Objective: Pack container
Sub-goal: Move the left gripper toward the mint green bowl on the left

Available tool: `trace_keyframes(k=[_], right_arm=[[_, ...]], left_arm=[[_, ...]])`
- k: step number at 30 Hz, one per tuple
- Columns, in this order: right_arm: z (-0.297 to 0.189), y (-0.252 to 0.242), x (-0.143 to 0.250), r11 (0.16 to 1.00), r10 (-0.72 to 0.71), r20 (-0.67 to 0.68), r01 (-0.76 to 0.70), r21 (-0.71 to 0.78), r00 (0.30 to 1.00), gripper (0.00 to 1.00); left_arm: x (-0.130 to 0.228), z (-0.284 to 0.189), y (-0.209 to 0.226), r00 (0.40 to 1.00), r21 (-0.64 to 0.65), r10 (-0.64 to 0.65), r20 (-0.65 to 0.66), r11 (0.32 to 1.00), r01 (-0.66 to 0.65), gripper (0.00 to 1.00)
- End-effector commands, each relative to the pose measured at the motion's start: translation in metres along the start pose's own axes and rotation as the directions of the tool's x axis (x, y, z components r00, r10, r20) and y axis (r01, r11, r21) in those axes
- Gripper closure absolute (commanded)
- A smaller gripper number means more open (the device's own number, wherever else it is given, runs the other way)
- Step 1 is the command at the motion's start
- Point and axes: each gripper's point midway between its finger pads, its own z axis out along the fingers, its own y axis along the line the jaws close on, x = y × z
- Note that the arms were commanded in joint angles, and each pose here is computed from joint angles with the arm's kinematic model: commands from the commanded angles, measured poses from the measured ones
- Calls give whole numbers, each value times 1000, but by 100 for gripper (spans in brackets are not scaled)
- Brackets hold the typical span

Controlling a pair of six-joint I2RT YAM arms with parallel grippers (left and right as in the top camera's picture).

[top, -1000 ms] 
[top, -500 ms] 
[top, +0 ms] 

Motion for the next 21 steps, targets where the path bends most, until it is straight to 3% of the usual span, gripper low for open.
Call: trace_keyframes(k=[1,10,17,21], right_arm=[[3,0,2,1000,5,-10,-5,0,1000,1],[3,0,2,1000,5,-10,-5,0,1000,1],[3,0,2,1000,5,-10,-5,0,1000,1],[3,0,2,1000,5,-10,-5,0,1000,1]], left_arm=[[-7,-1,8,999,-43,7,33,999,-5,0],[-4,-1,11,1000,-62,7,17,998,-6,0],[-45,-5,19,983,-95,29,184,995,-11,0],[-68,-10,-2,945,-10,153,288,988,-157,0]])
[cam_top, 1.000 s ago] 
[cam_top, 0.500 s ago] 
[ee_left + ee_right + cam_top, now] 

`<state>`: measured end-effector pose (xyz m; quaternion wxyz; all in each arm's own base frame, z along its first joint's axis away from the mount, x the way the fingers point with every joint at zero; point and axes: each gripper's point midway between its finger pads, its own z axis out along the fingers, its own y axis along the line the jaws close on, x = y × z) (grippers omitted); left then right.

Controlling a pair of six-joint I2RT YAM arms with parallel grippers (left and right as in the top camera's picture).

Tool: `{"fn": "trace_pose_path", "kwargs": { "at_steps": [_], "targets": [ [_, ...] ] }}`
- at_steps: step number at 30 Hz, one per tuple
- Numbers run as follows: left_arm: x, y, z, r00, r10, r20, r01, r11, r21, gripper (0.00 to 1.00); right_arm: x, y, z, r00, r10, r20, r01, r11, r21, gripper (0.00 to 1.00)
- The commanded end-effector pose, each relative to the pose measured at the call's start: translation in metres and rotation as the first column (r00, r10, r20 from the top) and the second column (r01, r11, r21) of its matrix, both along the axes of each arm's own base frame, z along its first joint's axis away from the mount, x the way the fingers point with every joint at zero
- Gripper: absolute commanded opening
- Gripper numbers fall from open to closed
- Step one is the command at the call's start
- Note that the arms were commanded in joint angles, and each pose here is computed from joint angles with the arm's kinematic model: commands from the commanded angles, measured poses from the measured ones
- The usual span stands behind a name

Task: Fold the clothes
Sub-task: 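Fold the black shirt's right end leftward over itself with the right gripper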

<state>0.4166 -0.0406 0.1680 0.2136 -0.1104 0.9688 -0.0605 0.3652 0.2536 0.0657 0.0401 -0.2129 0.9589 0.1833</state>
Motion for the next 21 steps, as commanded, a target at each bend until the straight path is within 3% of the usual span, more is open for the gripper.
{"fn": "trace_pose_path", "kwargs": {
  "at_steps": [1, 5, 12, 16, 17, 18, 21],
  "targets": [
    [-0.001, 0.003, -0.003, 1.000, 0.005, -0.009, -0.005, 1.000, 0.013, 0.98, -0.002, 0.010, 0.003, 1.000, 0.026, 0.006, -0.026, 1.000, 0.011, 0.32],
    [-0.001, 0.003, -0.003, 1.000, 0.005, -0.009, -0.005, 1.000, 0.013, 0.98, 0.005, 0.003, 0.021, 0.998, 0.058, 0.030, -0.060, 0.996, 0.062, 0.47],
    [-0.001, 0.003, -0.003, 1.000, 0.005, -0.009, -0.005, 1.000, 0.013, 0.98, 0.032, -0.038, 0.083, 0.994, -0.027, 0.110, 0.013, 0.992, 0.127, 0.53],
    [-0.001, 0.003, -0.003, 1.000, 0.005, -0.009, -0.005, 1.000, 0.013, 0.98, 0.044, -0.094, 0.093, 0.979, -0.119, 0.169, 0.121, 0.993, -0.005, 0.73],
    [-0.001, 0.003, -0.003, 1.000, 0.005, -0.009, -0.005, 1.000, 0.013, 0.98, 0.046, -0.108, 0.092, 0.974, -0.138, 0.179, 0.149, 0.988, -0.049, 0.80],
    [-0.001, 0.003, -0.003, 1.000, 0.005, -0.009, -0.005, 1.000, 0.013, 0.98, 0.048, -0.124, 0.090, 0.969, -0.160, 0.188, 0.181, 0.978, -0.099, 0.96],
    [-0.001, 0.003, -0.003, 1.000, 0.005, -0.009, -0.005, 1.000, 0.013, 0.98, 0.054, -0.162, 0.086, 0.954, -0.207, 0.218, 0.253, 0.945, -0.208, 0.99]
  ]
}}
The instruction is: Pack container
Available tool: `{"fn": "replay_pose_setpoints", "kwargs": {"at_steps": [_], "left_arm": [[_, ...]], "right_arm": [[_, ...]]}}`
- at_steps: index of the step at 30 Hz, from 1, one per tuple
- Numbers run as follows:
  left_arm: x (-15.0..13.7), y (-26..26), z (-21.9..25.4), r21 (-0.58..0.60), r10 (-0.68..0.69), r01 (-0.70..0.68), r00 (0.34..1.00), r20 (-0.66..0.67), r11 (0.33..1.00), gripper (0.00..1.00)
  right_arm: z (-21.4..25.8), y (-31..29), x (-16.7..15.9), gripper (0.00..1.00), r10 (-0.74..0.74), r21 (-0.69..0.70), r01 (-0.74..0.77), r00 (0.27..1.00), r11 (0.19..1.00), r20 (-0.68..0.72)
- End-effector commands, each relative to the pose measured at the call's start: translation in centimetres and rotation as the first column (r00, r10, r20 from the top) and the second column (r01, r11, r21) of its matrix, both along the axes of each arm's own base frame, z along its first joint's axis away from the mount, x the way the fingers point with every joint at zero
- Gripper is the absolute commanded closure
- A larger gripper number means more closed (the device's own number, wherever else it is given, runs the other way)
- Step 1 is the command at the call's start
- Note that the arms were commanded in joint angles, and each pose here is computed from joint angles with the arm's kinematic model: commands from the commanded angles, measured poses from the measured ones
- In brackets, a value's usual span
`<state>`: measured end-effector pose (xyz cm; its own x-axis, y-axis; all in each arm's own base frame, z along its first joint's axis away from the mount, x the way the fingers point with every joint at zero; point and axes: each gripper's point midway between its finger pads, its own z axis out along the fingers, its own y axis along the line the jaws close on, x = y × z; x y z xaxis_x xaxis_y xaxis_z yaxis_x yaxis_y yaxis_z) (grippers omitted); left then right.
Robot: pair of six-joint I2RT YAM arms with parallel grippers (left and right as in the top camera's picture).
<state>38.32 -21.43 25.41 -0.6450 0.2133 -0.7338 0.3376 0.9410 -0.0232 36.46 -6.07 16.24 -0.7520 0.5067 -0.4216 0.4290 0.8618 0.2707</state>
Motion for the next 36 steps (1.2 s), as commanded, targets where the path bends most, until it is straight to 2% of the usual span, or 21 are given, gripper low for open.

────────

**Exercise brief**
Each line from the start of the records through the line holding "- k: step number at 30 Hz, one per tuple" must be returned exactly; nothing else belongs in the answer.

**Solved problem**
Objective: Pack container
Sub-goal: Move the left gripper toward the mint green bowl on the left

Available tool: `trace_keyframes(k=[_], right_arm=[[_, ...]], left_arm=[[_, ...]])`
- k: step number at 30 Hz, one per tuple

This output completes the exercise.